● ABOUT THIS EXERCISE
Give only the lines from the one containing "Find black wok." through the end of the material below, exactly as written.

»»

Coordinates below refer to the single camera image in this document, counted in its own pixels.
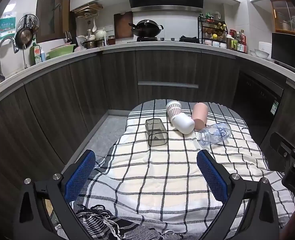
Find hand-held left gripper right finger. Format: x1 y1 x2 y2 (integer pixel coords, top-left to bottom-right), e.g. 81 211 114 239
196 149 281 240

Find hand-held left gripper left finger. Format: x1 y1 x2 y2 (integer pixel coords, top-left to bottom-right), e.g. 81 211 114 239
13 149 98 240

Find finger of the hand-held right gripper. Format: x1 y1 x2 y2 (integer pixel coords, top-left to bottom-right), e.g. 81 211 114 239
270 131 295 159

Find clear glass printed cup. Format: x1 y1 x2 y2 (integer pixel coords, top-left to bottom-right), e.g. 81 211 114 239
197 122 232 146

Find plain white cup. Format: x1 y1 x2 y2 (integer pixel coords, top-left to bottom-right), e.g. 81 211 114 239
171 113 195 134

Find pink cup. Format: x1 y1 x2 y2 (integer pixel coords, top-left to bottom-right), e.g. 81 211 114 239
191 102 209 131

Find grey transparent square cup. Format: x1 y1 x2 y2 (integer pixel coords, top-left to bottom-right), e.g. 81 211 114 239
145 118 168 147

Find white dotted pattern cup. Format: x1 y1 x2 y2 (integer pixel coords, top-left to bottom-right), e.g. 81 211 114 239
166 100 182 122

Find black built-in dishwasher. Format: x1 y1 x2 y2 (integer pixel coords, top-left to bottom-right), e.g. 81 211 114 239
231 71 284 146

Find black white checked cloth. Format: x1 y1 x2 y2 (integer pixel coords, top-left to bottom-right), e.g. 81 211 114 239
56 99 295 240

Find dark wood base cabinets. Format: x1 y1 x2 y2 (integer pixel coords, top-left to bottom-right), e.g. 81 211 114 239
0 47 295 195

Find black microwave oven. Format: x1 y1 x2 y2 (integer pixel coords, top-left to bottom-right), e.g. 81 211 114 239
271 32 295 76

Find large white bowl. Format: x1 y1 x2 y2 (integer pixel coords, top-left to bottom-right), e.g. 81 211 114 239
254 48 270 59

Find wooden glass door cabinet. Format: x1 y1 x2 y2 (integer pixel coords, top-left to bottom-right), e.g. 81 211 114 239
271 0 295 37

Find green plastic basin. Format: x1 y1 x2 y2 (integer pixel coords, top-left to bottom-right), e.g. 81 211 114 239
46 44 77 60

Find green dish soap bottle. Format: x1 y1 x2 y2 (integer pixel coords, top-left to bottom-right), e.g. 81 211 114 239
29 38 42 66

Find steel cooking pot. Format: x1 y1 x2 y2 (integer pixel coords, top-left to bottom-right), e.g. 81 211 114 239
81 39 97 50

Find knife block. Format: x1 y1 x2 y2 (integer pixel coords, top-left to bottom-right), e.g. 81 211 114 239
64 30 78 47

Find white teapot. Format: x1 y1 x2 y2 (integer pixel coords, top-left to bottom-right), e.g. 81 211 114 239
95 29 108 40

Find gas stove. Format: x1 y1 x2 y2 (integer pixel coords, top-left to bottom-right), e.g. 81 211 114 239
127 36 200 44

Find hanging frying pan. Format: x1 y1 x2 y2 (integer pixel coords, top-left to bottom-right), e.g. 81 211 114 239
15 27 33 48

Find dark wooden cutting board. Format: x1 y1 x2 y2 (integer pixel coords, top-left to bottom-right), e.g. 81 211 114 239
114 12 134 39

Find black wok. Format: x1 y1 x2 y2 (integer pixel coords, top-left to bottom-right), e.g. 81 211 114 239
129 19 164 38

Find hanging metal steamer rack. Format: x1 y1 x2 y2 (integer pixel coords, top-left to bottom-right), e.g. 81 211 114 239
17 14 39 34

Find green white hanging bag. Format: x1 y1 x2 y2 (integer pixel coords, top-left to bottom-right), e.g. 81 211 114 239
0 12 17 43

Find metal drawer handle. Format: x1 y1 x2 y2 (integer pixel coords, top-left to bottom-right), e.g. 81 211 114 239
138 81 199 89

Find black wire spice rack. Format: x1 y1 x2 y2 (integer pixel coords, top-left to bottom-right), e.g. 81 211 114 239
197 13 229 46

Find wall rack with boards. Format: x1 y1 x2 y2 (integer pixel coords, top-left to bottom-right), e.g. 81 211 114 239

««

● ANSWER SPACE
Find black wok. Format: x1 y1 x2 y2 (integer pixel coords, top-left to bottom-right), e.g. 81 211 114 239
129 19 164 38

Find hanging metal steamer rack. Format: x1 y1 x2 y2 (integer pixel coords, top-left to bottom-right), e.g. 81 211 114 239
17 14 39 34

Find green white hanging bag. Format: x1 y1 x2 y2 (integer pixel coords, top-left to bottom-right), e.g. 81 211 114 239
0 12 17 43

Find metal drawer handle. Format: x1 y1 x2 y2 (integer pixel coords, top-left to bottom-right), e.g. 81 211 114 239
138 81 199 89

Find black wire spice rack. Format: x1 y1 x2 y2 (integer pixel coords, top-left to bottom-right), e.g. 81 211 114 239
197 13 229 46

Find wall rack with boards. Format: x1 y1 x2 y2 (integer pixel coords, top-left to bottom-right), e.g. 81 211 114 239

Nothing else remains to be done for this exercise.